ハリーが驚いて「どうして?」と訊くとドビーは全身を震わせながら今学期ホグワーツで世にも恐ろしい事が起こるよう罠が仕掛けられていると言うのです。しかもドビーはその事を何ヵ月も前から知っていたとも言うのです。

しかしハリーが「世にも恐ろしい事って?」とか「誰がそんな事を?」と具体的な内容を尋ねるとドビーは自分で自分にお仕置きを始めるのです。もしかしてそれはヴォルデモートと何か関係があるの?と訊くとドビーは・・・

「名前を呼んではいけないあの人」ではございませんと答えるのです。ドビーは目を大きく見開いてハリーにヒントを与えようとしているようでした。がしかしハリーにはまるで見当がつきません。ハリーがこう言うと・・・

「あの人に兄弟がいたかなぁ?」

ドビーは首を横に振り目をさらに大きく見開いたのでした。

今日の最後に
ハリーはバーノン叔父さんにペチュニア叔母さんの掃除の邪魔をするなと言われて庭に出ています。そこで生垣に2つの大きな緑色の目が現れたので驚いてベンチから起き上がりました。それが屋敷しもべ妖精のドビーでした。

自分の部屋にいるドビーを見たその瞬間ハリーは「今朝庭の生垣から自分を見ていたのはこれだ」と思いました。ドビーがここにいる事をお仕えしているご主人様一家は知らないのだそうです。そこで私が心配になるのは・・・

おそらくドビーは夏休みに入ってすぐつまり7月1日からプリベット通り4番地にやって来てハリーに張り付いていたんでしょうね。ハリーの前にその姿を現したのはハリーの誕生日7月31日でした。という事になるとドビーは?

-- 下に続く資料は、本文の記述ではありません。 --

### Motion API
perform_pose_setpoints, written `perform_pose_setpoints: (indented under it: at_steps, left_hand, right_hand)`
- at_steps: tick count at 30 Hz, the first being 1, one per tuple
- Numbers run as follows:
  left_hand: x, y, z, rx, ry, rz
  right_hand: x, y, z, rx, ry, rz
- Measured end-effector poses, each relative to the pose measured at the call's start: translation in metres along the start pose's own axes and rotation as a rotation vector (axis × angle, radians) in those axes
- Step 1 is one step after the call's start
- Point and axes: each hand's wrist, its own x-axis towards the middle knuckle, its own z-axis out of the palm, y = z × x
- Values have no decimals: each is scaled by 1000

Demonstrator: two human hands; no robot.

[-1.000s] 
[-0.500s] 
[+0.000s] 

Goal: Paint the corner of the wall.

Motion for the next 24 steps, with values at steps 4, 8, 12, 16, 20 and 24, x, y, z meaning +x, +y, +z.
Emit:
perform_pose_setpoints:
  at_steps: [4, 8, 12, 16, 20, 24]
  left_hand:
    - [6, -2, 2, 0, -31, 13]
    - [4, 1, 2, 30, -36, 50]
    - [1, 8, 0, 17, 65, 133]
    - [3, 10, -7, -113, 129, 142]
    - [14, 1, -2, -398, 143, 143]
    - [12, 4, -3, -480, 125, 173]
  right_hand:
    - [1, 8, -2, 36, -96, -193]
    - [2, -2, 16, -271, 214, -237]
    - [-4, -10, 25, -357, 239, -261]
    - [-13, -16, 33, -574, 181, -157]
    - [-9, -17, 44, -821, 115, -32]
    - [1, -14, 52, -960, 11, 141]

ドビーは丸1ヵ月ご主人様一家の屋敷を留守にしていたという事になりますよね。当時ハリーは知らなかったのですがドビーが仕えていたのはマルフォイ一家でした。マルフォイ一家は1ヵ月間一体どうしていたんでしょうね?

この時ナルシッサの姉夫婦ロドルファスとベラトリックス・レストレンジはアズカバンでした。だからマルフォイ一家にお仕えしていた屋敷しもべ妖精は他にもいた。だから自分1人ぐらいいなくても大丈夫だとドビーは思った。

そんな所だったのでは?と私は思いますね。